まちも人も自然の力で元気に 薬草事業で地域循環をつくる

岐阜県飛騨市は地域資源の薬草に着目した地域づくりを続けている。その中で、薬草を事業に結びつけ、市と民間を繋ぐ役割を果たしている岡本文氏がいる。彼女の薬草との出会いと地域での活動から、コロナ社会で「生きること」、「地域が循環すること」のヒントを探る。

聞き手 : 高橋 恒夫 事業構想修士

 

岡本 文 飛騨市薬草ビレッジ構想プロジェクトマネージャー

飛騨市は富山県境に近い岐阜県北部の市である。森林が面積の9割以上を占めている中、同市には245種類もの、体に有効な成分を含有する植物が自生しているという。住む人々はその薬効を自然と体に取り入れて暮らしてきた歴史があった。同市が2004年の市制を敷く前の旧古川町、旧河合村においても薬用植物調査や薬草の栽培が行われていた。

花から生きる力を知る
薬草との出会い

岡本氏は大学卒業と同時に2006年に都市銀行に就職した。お客様の夢に向かって一緒に考えていく個人営業の仕事に誇りを持っていたものの、いつしか心身ともに疲労が溜まっていた自分に気が付く。そんな時、花を見ることで心を落ち着かせていた彼女が選んだ道は花屋への転身だった。2012年に銀行を退職すると、友人の紹介で渡仏、2年半の間に5か所の花屋で装飾などを学んだ。

「フランス人の男性が花束を抱えている光景が素敵だった」と彼女。花が街中に溢れ、生きることを楽しむ人々の姿にも心を動かされ、植物の力が生きることの原点だと感じた。

帰国後も都内の花屋で仕事をしていたが、2018年、岡本氏は、岐阜県飛騨市の薬草料理を出す老舗旅館「蕪水亭」の記事を見た。「薬草料理ってどんな味だろうか」。興味津々の彼女は、居ても立っても居られず飛騨市に向かった。出された薬草料理は、独特の風味、苦味が肉や魚料理に美味しく味付けされていた。「一般の会席料理と変わらず美味しかった」。旅館のご主人の薬草の説明に彼女は益々入り込んでいく。薬草は自然に生えている雑草、「それなのに、料理に使えるばかりか体を元気にする不思議な力がある」と岡本氏は薬草に魅かれた。
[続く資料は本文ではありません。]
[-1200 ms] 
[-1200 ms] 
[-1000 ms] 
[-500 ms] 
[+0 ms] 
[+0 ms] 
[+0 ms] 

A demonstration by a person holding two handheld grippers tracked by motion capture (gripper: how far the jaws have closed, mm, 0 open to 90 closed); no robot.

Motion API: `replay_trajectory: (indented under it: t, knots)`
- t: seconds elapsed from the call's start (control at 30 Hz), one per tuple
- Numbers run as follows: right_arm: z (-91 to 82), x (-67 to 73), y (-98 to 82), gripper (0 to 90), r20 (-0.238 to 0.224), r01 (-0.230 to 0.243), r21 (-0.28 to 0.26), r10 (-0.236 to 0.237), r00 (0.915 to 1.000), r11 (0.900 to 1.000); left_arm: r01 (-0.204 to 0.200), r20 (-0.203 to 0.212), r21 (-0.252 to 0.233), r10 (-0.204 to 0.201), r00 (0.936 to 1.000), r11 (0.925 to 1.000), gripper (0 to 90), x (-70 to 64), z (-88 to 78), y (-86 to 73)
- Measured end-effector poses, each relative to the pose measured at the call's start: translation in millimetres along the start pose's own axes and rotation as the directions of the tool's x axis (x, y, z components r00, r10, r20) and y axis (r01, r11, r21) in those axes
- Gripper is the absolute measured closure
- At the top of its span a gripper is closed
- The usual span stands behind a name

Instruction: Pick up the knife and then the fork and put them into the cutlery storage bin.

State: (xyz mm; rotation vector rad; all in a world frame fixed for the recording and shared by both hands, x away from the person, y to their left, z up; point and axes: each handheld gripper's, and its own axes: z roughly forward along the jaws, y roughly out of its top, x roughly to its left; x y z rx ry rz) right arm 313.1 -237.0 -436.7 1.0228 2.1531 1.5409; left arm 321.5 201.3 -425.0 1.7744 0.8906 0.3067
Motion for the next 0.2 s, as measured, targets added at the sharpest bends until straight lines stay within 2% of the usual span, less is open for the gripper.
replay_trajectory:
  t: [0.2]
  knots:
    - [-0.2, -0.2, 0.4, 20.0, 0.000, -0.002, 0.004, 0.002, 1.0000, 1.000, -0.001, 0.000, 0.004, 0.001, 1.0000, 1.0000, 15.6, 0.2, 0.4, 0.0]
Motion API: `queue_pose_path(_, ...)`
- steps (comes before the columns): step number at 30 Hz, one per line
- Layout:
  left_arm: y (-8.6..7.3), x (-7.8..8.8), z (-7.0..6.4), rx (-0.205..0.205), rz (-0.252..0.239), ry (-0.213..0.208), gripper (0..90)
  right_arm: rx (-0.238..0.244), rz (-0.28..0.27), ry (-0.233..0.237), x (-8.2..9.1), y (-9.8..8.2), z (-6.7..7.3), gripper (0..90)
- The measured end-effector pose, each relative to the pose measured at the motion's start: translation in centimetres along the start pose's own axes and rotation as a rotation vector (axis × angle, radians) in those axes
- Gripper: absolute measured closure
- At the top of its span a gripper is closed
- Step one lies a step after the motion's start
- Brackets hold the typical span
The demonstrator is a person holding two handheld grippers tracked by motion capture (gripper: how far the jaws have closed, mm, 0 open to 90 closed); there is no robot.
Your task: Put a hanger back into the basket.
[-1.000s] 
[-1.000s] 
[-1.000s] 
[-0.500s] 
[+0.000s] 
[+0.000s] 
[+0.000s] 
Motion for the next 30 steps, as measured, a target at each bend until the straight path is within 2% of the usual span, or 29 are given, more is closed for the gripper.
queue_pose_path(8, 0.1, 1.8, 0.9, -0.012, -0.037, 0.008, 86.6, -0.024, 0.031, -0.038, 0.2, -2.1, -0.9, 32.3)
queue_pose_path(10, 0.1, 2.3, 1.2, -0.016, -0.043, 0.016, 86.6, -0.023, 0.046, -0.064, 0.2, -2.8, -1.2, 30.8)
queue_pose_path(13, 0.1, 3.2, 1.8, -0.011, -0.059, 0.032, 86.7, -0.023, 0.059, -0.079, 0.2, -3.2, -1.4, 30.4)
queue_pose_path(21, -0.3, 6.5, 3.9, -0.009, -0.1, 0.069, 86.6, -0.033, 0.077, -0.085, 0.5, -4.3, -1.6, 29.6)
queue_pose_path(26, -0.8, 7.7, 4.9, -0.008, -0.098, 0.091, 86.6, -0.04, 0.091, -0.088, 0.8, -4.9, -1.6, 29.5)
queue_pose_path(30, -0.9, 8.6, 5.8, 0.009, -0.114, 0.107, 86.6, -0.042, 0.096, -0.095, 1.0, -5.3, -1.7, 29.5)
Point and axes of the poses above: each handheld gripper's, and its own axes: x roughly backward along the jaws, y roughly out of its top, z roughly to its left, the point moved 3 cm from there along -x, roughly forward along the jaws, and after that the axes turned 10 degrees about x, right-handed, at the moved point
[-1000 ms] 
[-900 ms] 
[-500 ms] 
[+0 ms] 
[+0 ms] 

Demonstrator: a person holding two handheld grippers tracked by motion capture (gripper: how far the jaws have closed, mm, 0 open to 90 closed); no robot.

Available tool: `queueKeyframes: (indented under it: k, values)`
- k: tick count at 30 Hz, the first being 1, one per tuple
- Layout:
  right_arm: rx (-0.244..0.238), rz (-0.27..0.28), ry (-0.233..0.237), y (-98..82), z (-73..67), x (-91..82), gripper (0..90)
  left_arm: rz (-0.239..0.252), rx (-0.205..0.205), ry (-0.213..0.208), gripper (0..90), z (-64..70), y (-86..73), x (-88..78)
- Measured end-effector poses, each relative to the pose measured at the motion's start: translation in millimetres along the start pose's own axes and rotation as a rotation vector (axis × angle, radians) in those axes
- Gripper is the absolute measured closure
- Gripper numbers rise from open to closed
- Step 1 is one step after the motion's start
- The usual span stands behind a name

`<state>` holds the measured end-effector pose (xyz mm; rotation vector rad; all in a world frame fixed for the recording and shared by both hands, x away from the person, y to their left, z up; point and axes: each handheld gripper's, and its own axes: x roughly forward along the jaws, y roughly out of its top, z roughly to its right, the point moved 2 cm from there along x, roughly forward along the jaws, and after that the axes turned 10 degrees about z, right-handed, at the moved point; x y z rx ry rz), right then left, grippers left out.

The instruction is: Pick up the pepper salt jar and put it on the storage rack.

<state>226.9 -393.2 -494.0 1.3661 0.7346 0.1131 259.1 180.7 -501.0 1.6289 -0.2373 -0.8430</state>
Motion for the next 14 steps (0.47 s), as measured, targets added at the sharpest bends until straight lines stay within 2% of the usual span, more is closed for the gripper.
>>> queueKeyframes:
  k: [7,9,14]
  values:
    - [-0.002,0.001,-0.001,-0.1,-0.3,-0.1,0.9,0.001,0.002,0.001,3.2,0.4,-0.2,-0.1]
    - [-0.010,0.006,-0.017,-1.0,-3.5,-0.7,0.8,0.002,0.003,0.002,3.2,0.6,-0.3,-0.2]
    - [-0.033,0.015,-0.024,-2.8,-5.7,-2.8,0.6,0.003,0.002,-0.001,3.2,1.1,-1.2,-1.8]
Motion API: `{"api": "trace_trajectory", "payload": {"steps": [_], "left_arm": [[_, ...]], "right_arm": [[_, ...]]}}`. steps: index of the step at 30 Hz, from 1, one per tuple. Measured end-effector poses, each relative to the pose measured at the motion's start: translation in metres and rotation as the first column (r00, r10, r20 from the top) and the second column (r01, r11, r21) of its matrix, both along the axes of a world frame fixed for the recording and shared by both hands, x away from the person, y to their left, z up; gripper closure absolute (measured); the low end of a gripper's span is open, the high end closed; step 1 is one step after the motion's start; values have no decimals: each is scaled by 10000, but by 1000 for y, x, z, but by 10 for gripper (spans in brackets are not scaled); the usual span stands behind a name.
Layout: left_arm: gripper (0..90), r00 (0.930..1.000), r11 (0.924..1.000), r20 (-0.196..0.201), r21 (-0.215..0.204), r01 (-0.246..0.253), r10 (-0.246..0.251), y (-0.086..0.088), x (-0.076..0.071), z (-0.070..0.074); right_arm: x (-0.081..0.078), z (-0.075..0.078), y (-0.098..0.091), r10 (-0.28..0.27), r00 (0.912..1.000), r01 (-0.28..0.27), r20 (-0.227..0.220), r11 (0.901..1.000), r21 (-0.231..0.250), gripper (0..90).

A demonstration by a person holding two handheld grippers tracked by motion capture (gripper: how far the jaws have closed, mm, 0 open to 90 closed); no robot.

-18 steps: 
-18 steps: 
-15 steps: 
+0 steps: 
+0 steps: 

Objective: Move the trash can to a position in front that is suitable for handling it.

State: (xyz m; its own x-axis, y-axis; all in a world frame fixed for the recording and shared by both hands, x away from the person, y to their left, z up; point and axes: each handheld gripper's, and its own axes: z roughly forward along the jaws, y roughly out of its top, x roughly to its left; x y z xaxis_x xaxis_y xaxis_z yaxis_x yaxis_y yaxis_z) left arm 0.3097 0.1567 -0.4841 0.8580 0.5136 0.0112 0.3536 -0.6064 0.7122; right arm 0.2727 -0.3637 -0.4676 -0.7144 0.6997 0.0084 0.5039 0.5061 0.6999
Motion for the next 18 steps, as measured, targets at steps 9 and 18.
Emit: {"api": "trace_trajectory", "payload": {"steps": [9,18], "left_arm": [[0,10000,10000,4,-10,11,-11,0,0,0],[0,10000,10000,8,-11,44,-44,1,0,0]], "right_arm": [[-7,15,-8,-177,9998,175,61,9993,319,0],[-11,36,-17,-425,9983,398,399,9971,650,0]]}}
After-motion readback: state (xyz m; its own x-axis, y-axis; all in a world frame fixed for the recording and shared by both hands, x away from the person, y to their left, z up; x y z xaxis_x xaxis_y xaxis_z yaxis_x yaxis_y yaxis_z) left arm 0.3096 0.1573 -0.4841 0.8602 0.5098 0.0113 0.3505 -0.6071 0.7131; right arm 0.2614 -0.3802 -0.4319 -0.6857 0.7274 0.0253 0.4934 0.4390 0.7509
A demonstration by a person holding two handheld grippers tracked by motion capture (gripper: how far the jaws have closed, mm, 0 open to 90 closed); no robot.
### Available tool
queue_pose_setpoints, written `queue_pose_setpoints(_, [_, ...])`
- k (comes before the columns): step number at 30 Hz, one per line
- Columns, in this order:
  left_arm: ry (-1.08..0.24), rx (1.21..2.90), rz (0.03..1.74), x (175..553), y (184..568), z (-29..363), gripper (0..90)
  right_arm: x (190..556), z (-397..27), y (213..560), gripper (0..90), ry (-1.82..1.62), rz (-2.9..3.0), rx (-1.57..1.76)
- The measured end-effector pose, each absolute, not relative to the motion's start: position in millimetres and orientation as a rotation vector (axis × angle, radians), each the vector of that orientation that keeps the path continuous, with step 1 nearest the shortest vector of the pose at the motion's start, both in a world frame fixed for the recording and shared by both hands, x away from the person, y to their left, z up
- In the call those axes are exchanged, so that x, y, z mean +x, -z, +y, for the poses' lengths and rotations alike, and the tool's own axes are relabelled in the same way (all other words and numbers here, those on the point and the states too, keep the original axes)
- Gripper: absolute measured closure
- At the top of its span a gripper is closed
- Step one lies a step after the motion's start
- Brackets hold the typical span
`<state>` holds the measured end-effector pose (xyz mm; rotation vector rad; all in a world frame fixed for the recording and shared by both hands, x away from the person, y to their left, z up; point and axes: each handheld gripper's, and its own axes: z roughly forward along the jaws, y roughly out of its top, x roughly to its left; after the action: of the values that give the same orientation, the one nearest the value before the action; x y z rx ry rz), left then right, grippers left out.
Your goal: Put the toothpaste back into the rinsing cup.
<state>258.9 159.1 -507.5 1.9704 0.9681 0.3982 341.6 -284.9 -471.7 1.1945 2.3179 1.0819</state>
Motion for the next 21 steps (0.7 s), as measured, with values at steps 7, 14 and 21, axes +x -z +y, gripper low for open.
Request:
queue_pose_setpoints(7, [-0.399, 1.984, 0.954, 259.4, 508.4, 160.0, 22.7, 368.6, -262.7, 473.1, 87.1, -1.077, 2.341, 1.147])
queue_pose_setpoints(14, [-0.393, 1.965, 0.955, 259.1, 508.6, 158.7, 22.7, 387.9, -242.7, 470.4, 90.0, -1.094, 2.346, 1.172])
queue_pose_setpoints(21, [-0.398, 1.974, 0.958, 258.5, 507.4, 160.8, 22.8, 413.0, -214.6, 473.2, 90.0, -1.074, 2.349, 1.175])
岡本氏は、飛騨市が薬草を活用して地域づくりをする「飛騨市薬草ビレッジ構想」実現のために、地域おこし協力隊(以下協力隊)を募集していることを知った。同構想とは、「薬草が人を健康にし、人が自然を守り、自然が薬草を育む」循環の中で、薬草を体感する。つまり、収穫する、知る、食べることを人々の暮らしの中に取り入れるものである。

岡本氏は、「植物の力で自分自身が元気になりたい」とともに、「捨てられてしまう雑草が実は素晴らしい地域資源になる」という飛騨市の考え方に共感し、住んでいた千葉から移住、協力隊の一員となった。

薬草への関心を広める
ことに注力した3年間

岡本氏は2018年に協力隊になると、飛騨市内をひたすら回り、あらゆる地域グループの活動に顔を出した。飛騨市の薬草ビレッジ構想である「薬草を取り入れる暮らし」、「健康づくりと薬草」について、地域の方と考えを共有することに力を注いだ。

「極端な話、1人1人に会って、その人に必要な薬草を見つけてあげたかった」と彼女。しかし、考えを共有できるのは、その人が薬草に興味を持ってこその話だ。つまり、無関心層をいかに巻き込むかに苦労したそうだ。

そうした中、ある地区の老人会が薬草の種類や効能などに強い関心を持ってくれた。「ほんの一握りだけど、手ごたえを感じた」と岡本氏。